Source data
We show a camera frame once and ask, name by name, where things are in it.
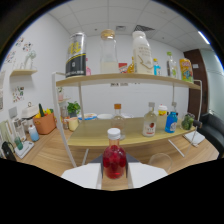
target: cup
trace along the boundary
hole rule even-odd
[[[169,171],[170,171],[170,168],[173,164],[173,161],[167,154],[157,153],[150,158],[148,164],[150,166],[155,166],[155,167],[158,167],[158,168],[162,168],[168,174]]]
[[[21,142],[20,137],[15,137],[14,142],[19,150],[23,149],[23,143]]]
[[[79,125],[79,122],[77,117],[72,117],[68,119],[68,128],[70,131],[75,131],[78,125]]]

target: green plant
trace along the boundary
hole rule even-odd
[[[76,114],[78,115],[79,112],[80,112],[80,105],[77,103],[77,101],[75,101],[74,103],[70,103],[68,102],[68,107],[67,107],[67,110],[68,110],[68,113],[71,114],[71,113],[74,113],[76,112]]]

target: blue bottle
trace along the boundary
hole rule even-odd
[[[176,126],[177,126],[177,120],[178,120],[177,116],[178,116],[178,113],[174,112],[174,111],[171,111],[170,114],[167,116],[166,127],[165,127],[166,132],[168,132],[168,133],[174,133],[175,132]]]
[[[157,58],[154,58],[153,61],[154,61],[154,75],[158,76],[162,75],[161,67],[158,64]]]

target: box
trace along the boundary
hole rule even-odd
[[[33,123],[40,135],[47,135],[56,128],[54,113],[40,118],[33,118]]]

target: air vent
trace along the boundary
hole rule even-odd
[[[126,26],[116,26],[116,30],[117,31],[125,31],[126,30]]]
[[[142,31],[145,33],[148,39],[151,39],[157,33],[158,30],[146,26],[137,25],[134,31]]]

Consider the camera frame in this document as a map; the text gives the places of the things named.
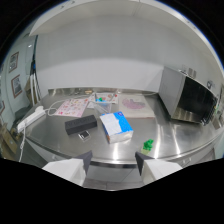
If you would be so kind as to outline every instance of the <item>metal countertop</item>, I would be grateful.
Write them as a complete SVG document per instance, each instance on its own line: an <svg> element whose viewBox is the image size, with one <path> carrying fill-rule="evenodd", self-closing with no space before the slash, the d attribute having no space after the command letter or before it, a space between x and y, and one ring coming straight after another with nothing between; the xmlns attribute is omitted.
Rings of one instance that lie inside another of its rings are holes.
<svg viewBox="0 0 224 224"><path fill-rule="evenodd" d="M28 113L33 113L37 106L48 109L54 102L72 98L54 94L45 96ZM145 96L147 102L155 113L155 118L127 118L134 130L133 137L124 142L109 144L102 127L101 120L98 126L89 129L91 139L82 142L78 133L67 135L65 121L73 117L44 115L27 127L26 137L42 148L65 158L76 157L92 150L92 161L106 164L136 164L135 152L140 151L148 139L153 139L153 148L148 156L158 159L176 159L193 153L213 142L223 132L223 127L215 130L210 122L206 126L178 120L169 120L158 94ZM59 108L63 102L57 103L53 108ZM119 111L118 105L113 104L111 112ZM94 114L94 109L88 109L83 116Z"/></svg>

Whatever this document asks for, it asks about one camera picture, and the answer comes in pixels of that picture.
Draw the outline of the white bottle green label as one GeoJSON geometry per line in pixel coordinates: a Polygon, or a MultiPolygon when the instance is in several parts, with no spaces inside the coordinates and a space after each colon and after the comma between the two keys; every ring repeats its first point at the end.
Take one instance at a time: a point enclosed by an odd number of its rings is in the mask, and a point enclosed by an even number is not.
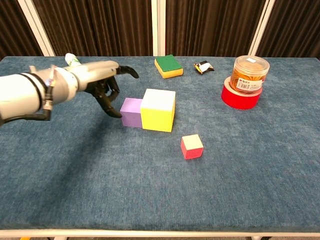
{"type": "Polygon", "coordinates": [[[69,67],[77,67],[81,65],[80,61],[73,53],[66,53],[64,59],[69,67]]]}

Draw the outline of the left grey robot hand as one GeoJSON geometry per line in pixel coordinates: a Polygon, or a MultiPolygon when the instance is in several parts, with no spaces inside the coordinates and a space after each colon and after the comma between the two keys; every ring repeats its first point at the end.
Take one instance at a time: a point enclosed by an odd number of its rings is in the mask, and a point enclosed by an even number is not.
{"type": "Polygon", "coordinates": [[[112,118],[122,117],[112,106],[112,101],[120,93],[115,76],[130,74],[135,79],[139,78],[132,67],[119,65],[112,60],[81,64],[71,68],[70,72],[78,80],[78,90],[91,94],[103,111],[112,118]]]}

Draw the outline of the clear jar of rubber bands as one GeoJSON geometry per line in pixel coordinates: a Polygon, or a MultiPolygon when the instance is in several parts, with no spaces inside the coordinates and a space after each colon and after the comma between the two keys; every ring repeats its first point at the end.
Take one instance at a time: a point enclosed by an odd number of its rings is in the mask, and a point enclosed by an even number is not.
{"type": "Polygon", "coordinates": [[[261,57],[239,56],[234,61],[229,85],[239,93],[255,93],[262,88],[269,69],[269,62],[261,57]]]}

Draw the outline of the green yellow sponge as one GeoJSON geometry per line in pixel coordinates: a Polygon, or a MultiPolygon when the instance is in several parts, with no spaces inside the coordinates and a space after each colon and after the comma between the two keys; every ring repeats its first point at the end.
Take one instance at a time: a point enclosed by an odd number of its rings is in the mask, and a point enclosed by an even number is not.
{"type": "Polygon", "coordinates": [[[154,65],[163,79],[182,76],[184,69],[176,58],[170,54],[166,56],[157,56],[154,65]]]}

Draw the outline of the white partition post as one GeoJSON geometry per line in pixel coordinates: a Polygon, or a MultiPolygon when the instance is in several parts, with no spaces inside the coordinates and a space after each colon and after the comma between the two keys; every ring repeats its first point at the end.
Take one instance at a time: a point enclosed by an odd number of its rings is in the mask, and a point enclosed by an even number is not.
{"type": "Polygon", "coordinates": [[[153,56],[166,54],[166,3],[167,0],[151,0],[153,56]]]}
{"type": "Polygon", "coordinates": [[[254,56],[256,54],[256,48],[257,48],[256,42],[258,40],[258,35],[260,33],[260,28],[261,28],[263,20],[265,18],[265,13],[266,13],[267,8],[269,6],[269,1],[270,0],[265,0],[265,2],[264,2],[264,6],[263,6],[263,9],[262,9],[259,21],[258,21],[258,25],[256,27],[256,30],[255,30],[255,33],[254,33],[254,36],[253,36],[253,39],[252,39],[252,42],[251,42],[251,45],[250,45],[250,48],[249,48],[249,51],[248,51],[248,55],[250,55],[250,56],[254,56]]]}
{"type": "Polygon", "coordinates": [[[22,12],[34,34],[34,37],[45,57],[54,57],[56,54],[47,36],[40,16],[36,10],[33,0],[17,0],[22,12]]]}

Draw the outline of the dark pleated partition panel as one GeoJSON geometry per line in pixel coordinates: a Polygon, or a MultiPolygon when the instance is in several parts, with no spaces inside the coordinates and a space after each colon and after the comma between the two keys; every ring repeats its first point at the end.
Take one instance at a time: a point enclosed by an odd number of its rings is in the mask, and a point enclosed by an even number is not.
{"type": "Polygon", "coordinates": [[[0,0],[0,60],[7,56],[42,56],[18,0],[0,0]]]}
{"type": "Polygon", "coordinates": [[[320,0],[275,0],[256,55],[320,60],[320,0]]]}
{"type": "Polygon", "coordinates": [[[165,53],[238,57],[249,53],[266,0],[166,0],[165,53]]]}
{"type": "Polygon", "coordinates": [[[57,56],[153,55],[151,0],[32,0],[57,56]]]}

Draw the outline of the red tape roll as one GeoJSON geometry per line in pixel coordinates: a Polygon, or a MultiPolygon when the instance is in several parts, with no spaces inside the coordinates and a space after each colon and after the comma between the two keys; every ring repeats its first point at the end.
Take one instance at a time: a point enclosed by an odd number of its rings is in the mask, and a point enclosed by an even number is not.
{"type": "Polygon", "coordinates": [[[260,95],[263,91],[262,88],[257,92],[244,94],[232,89],[230,82],[231,77],[228,76],[224,80],[224,85],[221,92],[221,99],[226,105],[240,110],[249,110],[257,105],[260,95]]]}

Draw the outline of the small red cube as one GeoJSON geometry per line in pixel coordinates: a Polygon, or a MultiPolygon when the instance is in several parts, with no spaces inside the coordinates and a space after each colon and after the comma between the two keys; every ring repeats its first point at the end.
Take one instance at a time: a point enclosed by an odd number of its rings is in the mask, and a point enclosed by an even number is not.
{"type": "Polygon", "coordinates": [[[198,134],[183,136],[180,148],[185,160],[201,157],[204,150],[203,143],[198,134]]]}

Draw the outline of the blue fabric table cover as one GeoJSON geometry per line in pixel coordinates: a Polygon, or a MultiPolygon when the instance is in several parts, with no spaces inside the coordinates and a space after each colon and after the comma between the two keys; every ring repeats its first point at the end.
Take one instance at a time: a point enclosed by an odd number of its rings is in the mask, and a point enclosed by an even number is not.
{"type": "Polygon", "coordinates": [[[232,57],[179,56],[163,79],[151,56],[115,57],[119,109],[146,89],[175,91],[171,132],[122,125],[80,92],[50,121],[0,127],[0,230],[320,232],[320,60],[268,58],[257,105],[221,100],[232,57]],[[202,156],[185,159],[183,136],[202,156]]]}

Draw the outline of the purple cube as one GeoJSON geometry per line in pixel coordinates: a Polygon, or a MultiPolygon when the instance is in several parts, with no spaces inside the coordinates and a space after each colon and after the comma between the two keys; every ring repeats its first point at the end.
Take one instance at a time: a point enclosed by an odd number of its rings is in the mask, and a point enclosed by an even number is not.
{"type": "Polygon", "coordinates": [[[140,98],[126,97],[120,113],[122,115],[122,125],[125,127],[142,128],[141,103],[140,98]]]}

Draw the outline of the black white snack packet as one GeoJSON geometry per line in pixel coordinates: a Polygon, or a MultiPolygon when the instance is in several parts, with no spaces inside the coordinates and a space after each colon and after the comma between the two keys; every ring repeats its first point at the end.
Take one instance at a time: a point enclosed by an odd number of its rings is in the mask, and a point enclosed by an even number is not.
{"type": "Polygon", "coordinates": [[[201,61],[198,63],[194,63],[193,66],[198,71],[198,73],[200,73],[201,75],[206,72],[211,72],[211,71],[215,70],[214,67],[207,60],[204,60],[204,61],[201,61]]]}

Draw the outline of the white table frame edge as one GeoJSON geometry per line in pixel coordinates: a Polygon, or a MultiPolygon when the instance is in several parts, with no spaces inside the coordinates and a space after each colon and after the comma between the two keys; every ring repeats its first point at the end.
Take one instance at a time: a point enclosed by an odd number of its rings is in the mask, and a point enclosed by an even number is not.
{"type": "Polygon", "coordinates": [[[225,231],[144,231],[104,229],[3,229],[0,238],[18,237],[117,237],[117,238],[204,238],[204,237],[320,237],[320,232],[225,232],[225,231]]]}

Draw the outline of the large yellow cube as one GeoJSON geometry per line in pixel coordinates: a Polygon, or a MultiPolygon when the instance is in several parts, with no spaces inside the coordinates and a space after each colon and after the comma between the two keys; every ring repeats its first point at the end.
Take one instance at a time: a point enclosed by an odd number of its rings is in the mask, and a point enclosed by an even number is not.
{"type": "Polygon", "coordinates": [[[145,130],[171,132],[175,117],[176,92],[147,88],[141,105],[142,128],[145,130]]]}

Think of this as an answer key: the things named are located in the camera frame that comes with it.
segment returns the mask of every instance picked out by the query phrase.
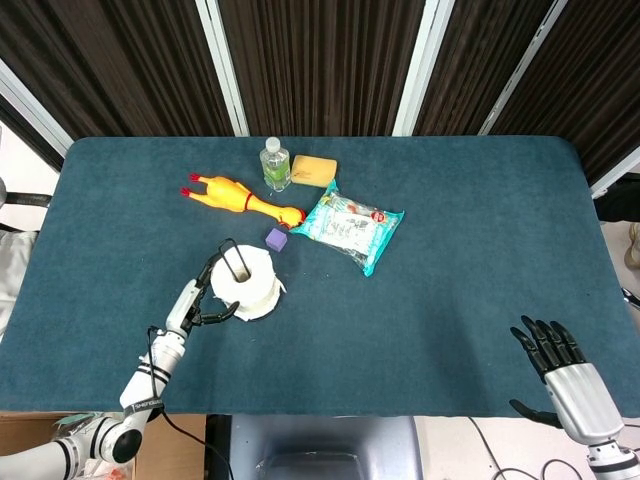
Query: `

What the task requires:
Find "If you would" in the entries above and copy that whole line exactly, then each line after it through the line that contains "Draw the outline of the white bottle".

Solution to this exercise:
If you would be so kind as to outline every instance of the <item>metal countertop</item>, I would be grateful.
Write them as a complete SVG document per instance, each instance on its own line: an <svg> element whose viewBox is the image size, with one <path> carrying fill-rule="evenodd", self-closing with no space before the slash, the d attribute having no space after the command letter or before it, a space between x and y, and one ring coming straight after another with nothing between; the xmlns attribute is omitted.
Rings of one instance that lie inside another of its rings are holes.
<svg viewBox="0 0 224 224"><path fill-rule="evenodd" d="M28 113L33 113L37 106L48 109L54 102L72 98L54 94L45 96ZM145 96L147 102L155 113L155 118L127 118L134 130L133 137L124 142L109 144L102 127L101 120L98 126L89 129L91 139L82 142L78 133L67 135L65 121L73 117L44 115L27 127L26 137L42 148L65 158L76 157L92 150L92 161L106 164L136 164L135 152L140 151L148 139L153 139L153 148L148 156L158 159L176 159L193 153L213 142L223 132L223 127L215 130L210 122L206 126L178 120L169 120L158 94ZM59 108L63 102L57 103L53 108ZM119 111L118 105L113 104L111 112ZM94 114L94 109L88 109L83 116Z"/></svg>

Whatever this document asks for, it asks about one camera picture, and the answer comes in pixels of that picture.
Draw the outline of the white bottle green label as one GeoJSON geometry per line in pixel coordinates: a Polygon, or a MultiPolygon when the instance is in several parts, with no spaces inside the coordinates and a space after each colon and after the comma between the two keys; every ring repeats its first point at the end.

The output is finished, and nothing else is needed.